Work task:
With the material below, print exactly the lines between the line holding "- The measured" and the line holding "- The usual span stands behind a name", inclusive. Add nothing else.

(Source data)

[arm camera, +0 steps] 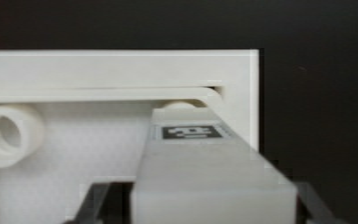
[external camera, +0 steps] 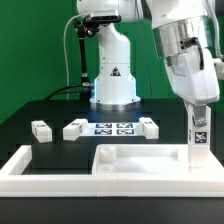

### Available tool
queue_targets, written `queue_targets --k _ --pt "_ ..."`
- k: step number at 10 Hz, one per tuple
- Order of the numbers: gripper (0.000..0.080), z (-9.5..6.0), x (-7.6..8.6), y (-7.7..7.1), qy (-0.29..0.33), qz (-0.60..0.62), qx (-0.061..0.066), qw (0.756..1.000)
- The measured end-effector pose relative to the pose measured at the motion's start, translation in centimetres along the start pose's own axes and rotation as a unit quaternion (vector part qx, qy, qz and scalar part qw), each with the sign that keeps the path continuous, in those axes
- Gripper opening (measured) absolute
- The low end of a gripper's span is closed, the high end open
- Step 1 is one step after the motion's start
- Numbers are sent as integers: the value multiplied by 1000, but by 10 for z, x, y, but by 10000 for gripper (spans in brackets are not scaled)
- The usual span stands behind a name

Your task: Assemble desk

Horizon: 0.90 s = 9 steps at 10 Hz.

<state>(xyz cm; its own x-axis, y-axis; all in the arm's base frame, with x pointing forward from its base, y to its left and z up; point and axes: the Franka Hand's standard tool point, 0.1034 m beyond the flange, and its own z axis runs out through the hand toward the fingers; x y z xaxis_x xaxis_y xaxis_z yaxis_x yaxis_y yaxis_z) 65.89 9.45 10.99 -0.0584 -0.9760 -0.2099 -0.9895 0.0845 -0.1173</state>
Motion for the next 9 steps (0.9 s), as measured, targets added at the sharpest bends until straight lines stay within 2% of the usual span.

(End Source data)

Response:
- The measured end-effector pose relative to the pose measured at the motion's start, translation in centimetres along the start pose's own axes and rotation as a unit quaternion (vector part qx, qy, qz and scalar part qw), each with the sign that keeps the path continuous, in those axes
- Gripper opening (measured) absolute
- The low end of a gripper's span is closed, the high end open
- Step 1 is one step after the motion's start
- Numbers are sent as integers: the value multiplied by 1000, but by 10 for z, x, y, but by 10000 for gripper (spans in brackets are not scaled)
- The usual span stands behind a name

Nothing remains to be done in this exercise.